Make no mistake. This is clearly an amped-up calling card to Hollywood in the wake of the goodwill engendered by his enjoyably quirky RARE EXPORTS. I doubt it will get much theatrical play outside major markets. It will probably do alright on DVD and streaming (the "home formats", as the pros will say), and its high gloss production value should surprise the unsuspecting renter and be enough to attach Helander and DP Mika Orasmaa to a bigger American or international production for their next show(s), which is clearly something they're aiming for based on the evidence assembled here.

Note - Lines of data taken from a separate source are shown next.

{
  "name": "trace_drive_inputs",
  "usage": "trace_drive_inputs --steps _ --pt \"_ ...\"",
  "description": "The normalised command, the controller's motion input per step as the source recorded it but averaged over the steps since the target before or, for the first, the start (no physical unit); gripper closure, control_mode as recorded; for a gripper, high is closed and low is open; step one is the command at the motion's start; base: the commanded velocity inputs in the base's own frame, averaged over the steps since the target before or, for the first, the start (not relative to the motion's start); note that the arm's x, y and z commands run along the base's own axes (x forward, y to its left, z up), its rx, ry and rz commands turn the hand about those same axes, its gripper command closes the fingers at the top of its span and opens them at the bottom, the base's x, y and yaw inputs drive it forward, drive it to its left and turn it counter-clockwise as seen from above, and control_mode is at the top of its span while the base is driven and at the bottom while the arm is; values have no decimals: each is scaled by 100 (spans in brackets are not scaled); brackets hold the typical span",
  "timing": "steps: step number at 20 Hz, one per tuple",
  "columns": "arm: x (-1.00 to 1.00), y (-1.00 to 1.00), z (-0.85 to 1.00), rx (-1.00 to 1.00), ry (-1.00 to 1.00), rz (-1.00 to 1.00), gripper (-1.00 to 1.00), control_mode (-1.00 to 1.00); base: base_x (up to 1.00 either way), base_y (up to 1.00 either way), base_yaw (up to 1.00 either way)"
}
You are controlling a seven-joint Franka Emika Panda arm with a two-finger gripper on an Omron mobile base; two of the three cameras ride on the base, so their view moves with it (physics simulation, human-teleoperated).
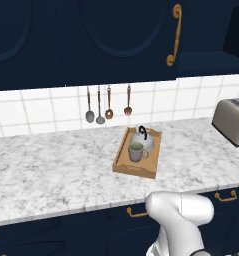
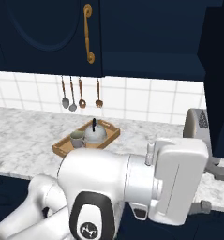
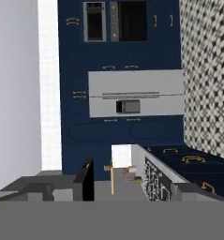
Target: Pick the kettle from the counter and place it on the tray. Then pick the mug from the cabinet and place it on the tray. Then close the cabinet doors.
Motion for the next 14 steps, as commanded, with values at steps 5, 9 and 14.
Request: trace_drive_inputs --steps 5,9,14 --pt "-3 -28 26 -1 0 0 -100 -100 0 0 0" --pt "15 -17 11 7 0 7 -100 -100 0 0 0" --pt "11 -18 6 22 0 32 -100 -100 0 0 0"
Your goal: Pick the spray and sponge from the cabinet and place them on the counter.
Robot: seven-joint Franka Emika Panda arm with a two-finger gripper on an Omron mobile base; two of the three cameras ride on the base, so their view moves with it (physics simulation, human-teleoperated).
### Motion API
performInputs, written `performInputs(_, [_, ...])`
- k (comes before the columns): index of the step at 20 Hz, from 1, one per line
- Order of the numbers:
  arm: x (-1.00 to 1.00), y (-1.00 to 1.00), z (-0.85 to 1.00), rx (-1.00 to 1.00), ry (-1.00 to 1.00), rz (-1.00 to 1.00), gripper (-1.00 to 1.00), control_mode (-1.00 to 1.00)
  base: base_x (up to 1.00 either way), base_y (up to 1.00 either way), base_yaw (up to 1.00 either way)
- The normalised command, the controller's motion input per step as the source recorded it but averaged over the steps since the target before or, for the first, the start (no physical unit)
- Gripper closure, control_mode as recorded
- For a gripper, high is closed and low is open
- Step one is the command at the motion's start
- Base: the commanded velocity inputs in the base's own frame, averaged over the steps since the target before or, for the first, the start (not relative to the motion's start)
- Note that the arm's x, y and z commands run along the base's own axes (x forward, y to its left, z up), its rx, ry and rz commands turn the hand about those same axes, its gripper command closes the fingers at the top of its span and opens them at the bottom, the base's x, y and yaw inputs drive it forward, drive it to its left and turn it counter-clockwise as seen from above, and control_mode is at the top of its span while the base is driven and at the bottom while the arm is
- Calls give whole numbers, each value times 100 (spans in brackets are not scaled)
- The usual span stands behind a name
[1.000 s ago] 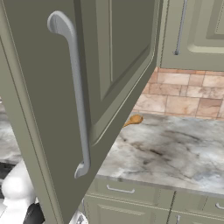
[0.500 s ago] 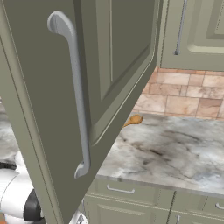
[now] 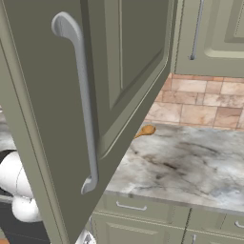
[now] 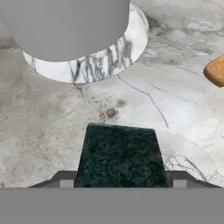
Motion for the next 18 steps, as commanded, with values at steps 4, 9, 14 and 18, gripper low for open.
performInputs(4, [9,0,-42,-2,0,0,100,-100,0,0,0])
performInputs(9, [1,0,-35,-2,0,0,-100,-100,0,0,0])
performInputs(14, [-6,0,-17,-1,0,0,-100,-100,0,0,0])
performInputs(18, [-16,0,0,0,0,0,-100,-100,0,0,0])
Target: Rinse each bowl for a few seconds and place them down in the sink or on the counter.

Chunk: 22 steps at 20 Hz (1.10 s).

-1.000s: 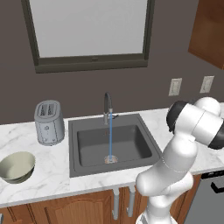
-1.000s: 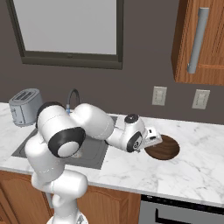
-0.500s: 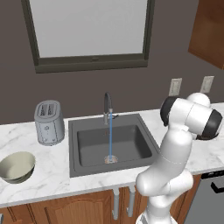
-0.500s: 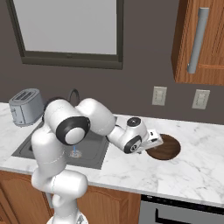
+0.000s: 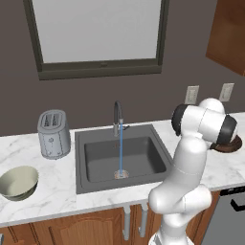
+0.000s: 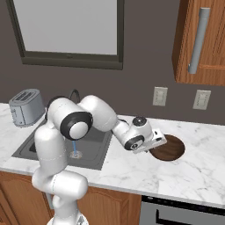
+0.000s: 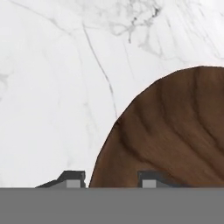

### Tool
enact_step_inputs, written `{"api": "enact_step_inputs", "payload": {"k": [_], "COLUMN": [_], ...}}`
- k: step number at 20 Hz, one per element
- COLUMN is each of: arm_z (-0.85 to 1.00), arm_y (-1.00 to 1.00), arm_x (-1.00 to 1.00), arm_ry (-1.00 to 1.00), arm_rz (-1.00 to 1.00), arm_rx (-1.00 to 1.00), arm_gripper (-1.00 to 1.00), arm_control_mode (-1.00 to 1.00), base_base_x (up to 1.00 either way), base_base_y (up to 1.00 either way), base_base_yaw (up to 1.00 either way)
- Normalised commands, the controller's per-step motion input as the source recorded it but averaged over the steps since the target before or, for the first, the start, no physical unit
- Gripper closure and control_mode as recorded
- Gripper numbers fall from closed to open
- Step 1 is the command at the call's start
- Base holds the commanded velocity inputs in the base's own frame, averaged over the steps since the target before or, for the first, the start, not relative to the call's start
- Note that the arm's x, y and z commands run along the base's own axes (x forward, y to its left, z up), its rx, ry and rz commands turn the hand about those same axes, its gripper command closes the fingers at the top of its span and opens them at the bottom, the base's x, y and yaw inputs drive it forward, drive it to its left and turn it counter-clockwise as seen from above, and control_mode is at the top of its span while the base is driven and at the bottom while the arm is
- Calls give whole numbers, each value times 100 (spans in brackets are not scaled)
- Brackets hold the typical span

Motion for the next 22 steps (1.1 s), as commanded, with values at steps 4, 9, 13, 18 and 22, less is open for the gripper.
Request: {"api": "enact_step_inputs", "payload": {"k": [4, 9, 13, 18, 22], "arm_z": [-1, 0, 11, 32, 24], "arm_y": [-15, -18, 11, 65, 85], "arm_x": [1, -3, -21, -31, -27], "arm_ry": [-2, -5, -14, -13, -7], "arm_rz": [4, 4, 11, 11, 11], "arm_rx": [0, 0, -6, -17, -19], "arm_gripper": [100, 100, 100, 100, 100], "arm_control_mode": [-100, -100, -100, -100, -100], "base_base_x": [0, 0, 0, 0, 0], "base_base_y": [0, 0, 0, 0, 0], "base_base_yaw": [0, 0, 0, 0, 0]}}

BIG GAME is very well crafted on what was undoubtedly a small budget compared to its American antecedents, with Helander and Orasmaa backgrounding nearly every frame with majestic mountain scenery, big skies, craggy surfaces and lush forestation, and Juri and Miska Seppa's sweeping orchestral score matching those visuals on every level, almost to a fault. The film's plentiful digital effects, including the crash of Air Force One and a climactic confrontation in the sky between ejector seat-bound Jackson and Tommilla and a helicopter riding villain, are all seamlessly integrated even as they routinely defy physics or common sense. But these are beautiful visuals tethered to an undernourished B-movie screenplay. I suppose some will claim that's part of it's charm — and it's certainly never boring as a result — but that's just excusing the fact that Helander should've had someone with a better ear for English dialogue and a better understanding of how the more successful of the American action pictures and 1980's Spielberg productions he idolizes here actually work, perhaps by doing more technical research than just appropriating their surface gloss for inspiration.